Initialize hybrid evaluator.

Parameters:
  • lambda_fn – Function mapping precision → interpolation weight Default: λ = 1 - precision (trust LLM when uncertain)

  • epistemic_weight – Weight for epistemic value in G calculation

evaluate_hybrid(proposal: Dict[str, Any], state: Dict[str, Any], preferences: Dict[str, float], precision: float, historical_stats: Dict[str, Dict] | None = None) float[source]

Evaluate policy using hybrid approach.

Parameters:
  • proposal – Policy proposal with ‘policy’, ‘llm_success_prob’, ‘llm_info_gain’

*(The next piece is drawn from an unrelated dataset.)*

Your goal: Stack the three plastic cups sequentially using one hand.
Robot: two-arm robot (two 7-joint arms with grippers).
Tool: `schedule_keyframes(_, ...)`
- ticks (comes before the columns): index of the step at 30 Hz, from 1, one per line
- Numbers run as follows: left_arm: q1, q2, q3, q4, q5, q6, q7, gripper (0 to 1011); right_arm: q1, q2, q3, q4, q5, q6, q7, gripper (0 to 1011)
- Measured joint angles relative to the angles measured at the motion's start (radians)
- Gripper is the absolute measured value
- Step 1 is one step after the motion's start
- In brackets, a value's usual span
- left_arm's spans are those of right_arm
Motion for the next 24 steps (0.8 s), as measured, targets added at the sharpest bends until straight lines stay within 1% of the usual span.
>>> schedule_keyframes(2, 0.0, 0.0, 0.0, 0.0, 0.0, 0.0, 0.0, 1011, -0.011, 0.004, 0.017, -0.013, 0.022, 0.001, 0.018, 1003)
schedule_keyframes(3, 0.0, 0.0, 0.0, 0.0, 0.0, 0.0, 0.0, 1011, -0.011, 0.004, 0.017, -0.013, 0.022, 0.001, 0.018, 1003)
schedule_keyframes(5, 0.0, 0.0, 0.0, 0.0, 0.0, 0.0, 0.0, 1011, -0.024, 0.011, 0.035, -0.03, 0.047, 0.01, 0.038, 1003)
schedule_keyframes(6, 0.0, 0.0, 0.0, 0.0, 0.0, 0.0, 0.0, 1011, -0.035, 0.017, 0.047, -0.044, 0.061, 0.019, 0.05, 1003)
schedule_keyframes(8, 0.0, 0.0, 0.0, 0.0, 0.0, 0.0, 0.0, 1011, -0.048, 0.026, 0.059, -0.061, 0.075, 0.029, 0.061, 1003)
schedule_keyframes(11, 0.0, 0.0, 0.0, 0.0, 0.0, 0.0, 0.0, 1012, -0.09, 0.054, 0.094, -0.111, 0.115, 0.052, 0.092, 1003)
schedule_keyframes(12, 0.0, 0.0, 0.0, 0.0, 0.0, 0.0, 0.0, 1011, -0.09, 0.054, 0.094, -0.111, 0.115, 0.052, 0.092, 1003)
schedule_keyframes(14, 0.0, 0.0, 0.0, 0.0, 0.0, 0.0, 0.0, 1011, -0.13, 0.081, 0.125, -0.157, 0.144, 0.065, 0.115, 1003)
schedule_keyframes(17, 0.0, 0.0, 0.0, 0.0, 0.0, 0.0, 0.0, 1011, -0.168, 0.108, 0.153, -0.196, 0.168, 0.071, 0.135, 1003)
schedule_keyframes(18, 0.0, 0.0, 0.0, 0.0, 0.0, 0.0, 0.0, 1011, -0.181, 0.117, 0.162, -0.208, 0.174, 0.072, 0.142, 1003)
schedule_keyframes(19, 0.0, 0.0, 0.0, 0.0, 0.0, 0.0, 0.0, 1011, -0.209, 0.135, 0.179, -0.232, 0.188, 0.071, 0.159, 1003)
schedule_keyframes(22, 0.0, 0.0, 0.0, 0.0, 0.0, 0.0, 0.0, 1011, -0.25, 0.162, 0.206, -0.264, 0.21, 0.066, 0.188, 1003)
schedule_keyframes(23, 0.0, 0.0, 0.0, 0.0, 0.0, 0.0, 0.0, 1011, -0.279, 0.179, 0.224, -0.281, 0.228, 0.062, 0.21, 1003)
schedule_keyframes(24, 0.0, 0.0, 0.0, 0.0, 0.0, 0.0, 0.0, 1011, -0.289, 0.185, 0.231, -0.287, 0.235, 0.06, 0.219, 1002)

  • state – Current agent state

  • preferences – Reward function

  • precision – Current precision value

  • historical_stats – Optional execution history

Returns:

Hybrid G value

Examples

>>> G = evaluator.evaluate_hybrid(proposal, state, preferences, precision=0.3)
>>> # Low precision → G weighted toward LLM's assessment
evaluate_all(proposals: List[Dict[str, Any]], state: Dict[str, Any], preferences: Dict[str, float], precision: float, historical_stats: Dict[str, Dict] | None = None) List[PolicyEvaluation][source]

Evaluate multiple proposals.

Parameters:
  • proposals – List of policy proposals

  • state – Current state

  • preferences – Reward function

  • precision – Current precision

  • historical_stats – Execution history

Returns:

List of PolicyEvaluation objects

Functions

lrs.inference.evaluator.compare_math_vs_llm(proposal: Dict[str, Any], state: Dict[str, Any], preferences: Dict[str, float], historical_stats: Dict[str, Dict] | None = None) Dict[str, float][source]

Compare mathematical vs LLM-based G calculation.

Useful for debugging and understanding how the hybrid evaluator works.

Parameters:
  • proposal – Policy proposal with LLM assessments

  • state – Current state

  • preferences – Reward function

  • historical_stats – Execution history

Returns:

Dict with ‘G_math’, ‘G_llm’, and ‘difference’

Examples

>>> comparison = compare_math_vs_llm(proposal, state, preferences)
>>> print(f"Math G: {comparison['G_math']:.2f}")
>>> print(f"LLM G: {comparison['G_llm']:.2f}")
>>> print(f"Difference: {comparison['difference']:.2f}")

Debug utility to compare mathematical vs LLM G values.